Still don't know what I want to be when I grow up ... at 39
July 24, 2014 6:47 AM Subscribe
Trying to figure out how to begin a career change at 39, when I don’t even know what I want to do next. Feeling really adrift and stuck right now – how do I start making a move?
I’ve been working as an instructional designer and project lead at a large consulting firm for over a decade now. I hate the corporate environment, I'm so done with all the needless stress, I’m frustrated at how much of my life I’m spending on things that feel like they REALLY don’t matter, and I think if I could do anything in the world I would end up doing something with kids.
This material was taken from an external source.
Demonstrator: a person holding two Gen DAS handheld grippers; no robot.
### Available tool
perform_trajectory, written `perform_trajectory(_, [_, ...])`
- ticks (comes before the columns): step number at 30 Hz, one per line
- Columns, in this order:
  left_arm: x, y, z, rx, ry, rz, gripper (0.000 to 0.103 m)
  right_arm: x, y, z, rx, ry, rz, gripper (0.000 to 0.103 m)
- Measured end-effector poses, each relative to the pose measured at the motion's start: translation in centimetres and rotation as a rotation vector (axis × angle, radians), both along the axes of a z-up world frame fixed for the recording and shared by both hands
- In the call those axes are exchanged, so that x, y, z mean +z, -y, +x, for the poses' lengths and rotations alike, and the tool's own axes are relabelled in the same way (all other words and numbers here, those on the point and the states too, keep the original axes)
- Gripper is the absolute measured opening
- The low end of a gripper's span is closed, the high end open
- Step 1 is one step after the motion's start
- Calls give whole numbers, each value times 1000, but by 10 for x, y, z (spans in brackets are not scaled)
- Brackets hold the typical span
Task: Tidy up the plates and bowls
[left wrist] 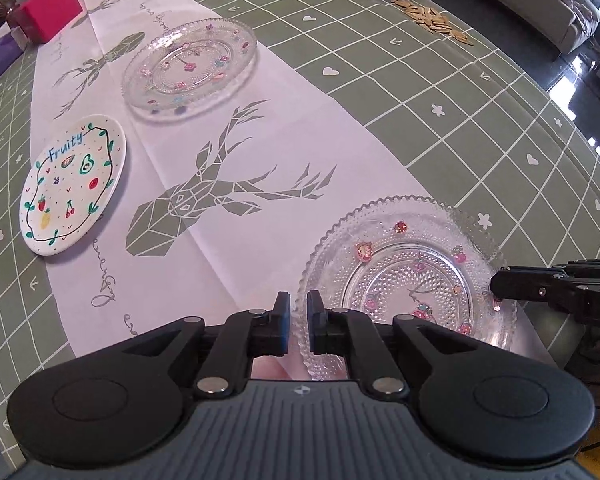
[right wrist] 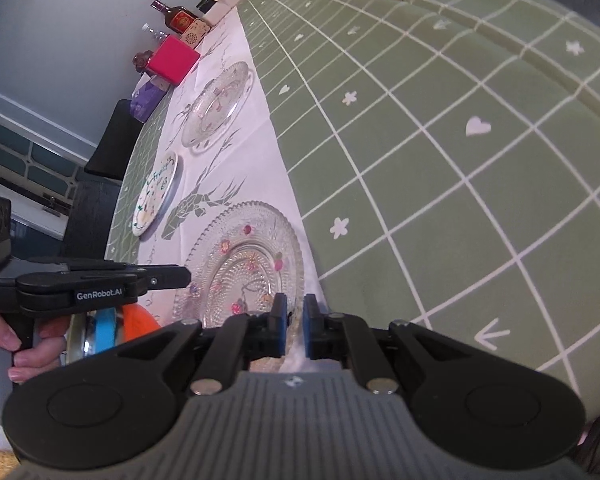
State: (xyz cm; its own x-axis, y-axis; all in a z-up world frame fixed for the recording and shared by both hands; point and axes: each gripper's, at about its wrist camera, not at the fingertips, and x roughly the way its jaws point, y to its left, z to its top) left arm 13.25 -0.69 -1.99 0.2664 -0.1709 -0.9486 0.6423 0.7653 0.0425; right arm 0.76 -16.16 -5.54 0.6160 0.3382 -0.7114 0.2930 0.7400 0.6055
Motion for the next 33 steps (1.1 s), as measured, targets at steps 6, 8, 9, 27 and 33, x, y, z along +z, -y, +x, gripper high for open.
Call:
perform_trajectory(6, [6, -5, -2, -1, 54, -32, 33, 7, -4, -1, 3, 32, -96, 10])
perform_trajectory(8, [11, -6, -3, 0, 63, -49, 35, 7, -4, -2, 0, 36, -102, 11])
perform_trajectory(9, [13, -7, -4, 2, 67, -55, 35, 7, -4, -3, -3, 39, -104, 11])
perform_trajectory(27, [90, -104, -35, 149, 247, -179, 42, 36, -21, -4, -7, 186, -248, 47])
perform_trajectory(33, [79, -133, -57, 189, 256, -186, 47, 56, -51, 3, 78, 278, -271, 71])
Back in the mid-2000s, I tried to “escape” my corporate instructional design/project management work by going to grad school in linguistics in the hopes of launching a new career in academics, but while I was competent enough, enjoyed my classes (if I could be a student forever, that’d be swell), and mostly liked teaching undergrads for my assistantship, ultimately I had to face the fact that I just wasn’t passionate enough about the field to make it through my dissertation, the job search, or the publish-or-perish approach to a long and steady career. I collected my MS as my fabulous parting prize (so now I've got MS degrees in instructional design AND linguistics ... wooh.) and returned to my old corporate company with the intent of just doing it for a few years while I figured out what I wanted to do next. That was two years ago and I don't see an end in sight.
Once I admitted to myself that I didn’t want to be a linguistics professor I sought guidance at my university’s career center, but they seemed bemused at working with a graduate student rather than an undergrad just trying to pick a major – they directed me to the US Government Big Book o’ Jobs and washed their hands of me. I’ve also tried taking a “Choosing a career path” course at a community college, but that mainly consisted of taking a number of personality tests that told me that in general, I’d do well in a teaching, counseling, or writing field. I don’t disagree with that, but I don’t know how to explore my options here – right now I feel like all I have are very basic, kindergarten-level ideas of what jobs are available. If I were honest with myself, I’m not even sure if I want to change fields completely or just try to find a different instructional design job – I don’t HATE instructional design work, but right now it’s so tangled up with all of the things I do hate about my job that I’d love to get away from all of it.
After sort of jumping into things with that linguistics jaunt, I'm feeling a little gun-shy of making another move without being pretty darned sure, but I haven't the foggiest idea how the heck one becomes sure. So now I’m feeling stuck and frustrated – I know what I’m doing now is making me miserable, but I don’t know how to start figuring out what to do next. I hear about people all the time making drastic career changes for fields that suit them better, and I want that to be me – but how the heck do you DO that? What would YOU do as your first step? There's GOT to be a way out of where I am right now ... right?